[[ Provided data open ]]
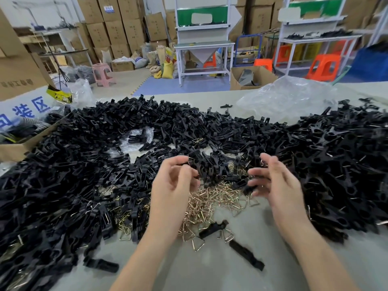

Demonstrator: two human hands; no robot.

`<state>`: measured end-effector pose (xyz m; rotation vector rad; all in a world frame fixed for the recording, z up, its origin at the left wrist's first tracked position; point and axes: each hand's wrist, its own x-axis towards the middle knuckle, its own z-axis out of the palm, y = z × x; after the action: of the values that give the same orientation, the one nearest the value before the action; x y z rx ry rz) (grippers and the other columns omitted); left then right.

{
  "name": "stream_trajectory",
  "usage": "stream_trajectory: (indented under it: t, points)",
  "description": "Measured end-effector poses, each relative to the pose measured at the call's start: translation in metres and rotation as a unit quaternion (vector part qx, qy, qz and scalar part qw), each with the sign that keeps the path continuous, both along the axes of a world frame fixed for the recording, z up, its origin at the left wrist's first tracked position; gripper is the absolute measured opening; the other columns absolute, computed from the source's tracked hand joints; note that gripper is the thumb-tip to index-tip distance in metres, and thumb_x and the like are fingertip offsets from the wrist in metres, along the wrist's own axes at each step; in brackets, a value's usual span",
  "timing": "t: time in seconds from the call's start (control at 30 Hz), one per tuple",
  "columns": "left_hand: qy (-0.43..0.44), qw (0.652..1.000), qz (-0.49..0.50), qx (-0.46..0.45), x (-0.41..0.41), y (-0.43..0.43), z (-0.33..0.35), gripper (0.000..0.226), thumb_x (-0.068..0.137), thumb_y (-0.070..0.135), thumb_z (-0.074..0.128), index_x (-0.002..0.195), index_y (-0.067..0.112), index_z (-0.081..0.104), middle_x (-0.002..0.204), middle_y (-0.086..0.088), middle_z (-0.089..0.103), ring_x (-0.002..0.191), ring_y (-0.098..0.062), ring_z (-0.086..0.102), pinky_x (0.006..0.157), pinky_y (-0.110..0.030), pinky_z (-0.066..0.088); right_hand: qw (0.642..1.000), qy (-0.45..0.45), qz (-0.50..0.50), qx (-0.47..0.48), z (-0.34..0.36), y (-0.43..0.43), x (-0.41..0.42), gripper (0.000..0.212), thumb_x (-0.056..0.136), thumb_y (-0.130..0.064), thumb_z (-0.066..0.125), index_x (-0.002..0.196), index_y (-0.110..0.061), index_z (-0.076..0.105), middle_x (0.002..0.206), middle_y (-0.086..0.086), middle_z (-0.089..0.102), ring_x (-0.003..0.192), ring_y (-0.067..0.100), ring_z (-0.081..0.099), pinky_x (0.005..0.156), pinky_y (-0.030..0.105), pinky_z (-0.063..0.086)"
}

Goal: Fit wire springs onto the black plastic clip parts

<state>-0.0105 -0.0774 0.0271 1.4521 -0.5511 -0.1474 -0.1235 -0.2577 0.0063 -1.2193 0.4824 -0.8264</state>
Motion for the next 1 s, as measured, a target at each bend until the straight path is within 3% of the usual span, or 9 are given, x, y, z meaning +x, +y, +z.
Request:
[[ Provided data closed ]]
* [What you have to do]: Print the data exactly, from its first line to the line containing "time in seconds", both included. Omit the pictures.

* [Expected output]:
Demonstrator: two human hands; no robot.

`<state>`: measured end-effector pose (xyz m; rotation vector rad; all in a world frame fixed for the recording, z up, its origin at the left wrist's first tracked position; point and axes: each hand's wrist, its own x-axis towards the middle knuckle, its own z-axis out of the palm, y = z × x; after the action: of the values that give the same orientation, the one nearest the value before the action; x y z rx ry rz) (grippers and the other columns omitted); left then right.

{
  "name": "stream_trajectory",
  "usage": "stream_trajectory: (indented under it: t, points)",
  "description": "Measured end-effector poses, each relative to the pose measured at the call's start: translation in metres and rotation as a unit quaternion (vector part qx, qy, qz and scalar part qw), each with the sign that keeps the path continuous, both along the axes of a world frame fixed for the recording, z up, its origin at the left wrist's first tracked position; gripper is the absolute measured opening; the other columns absolute, computed from the source's tracked hand joints; note that gripper is the thumb-tip to index-tip distance in metres, and thumb_x and the like are fingertip offsets from the wrist in metres, along the wrist's own axes at each step; in brackets, a value's usual span",
  "timing": "t: time in seconds from the call's start (control at 30 Hz), one per tuple",

Nothing further is required of the output.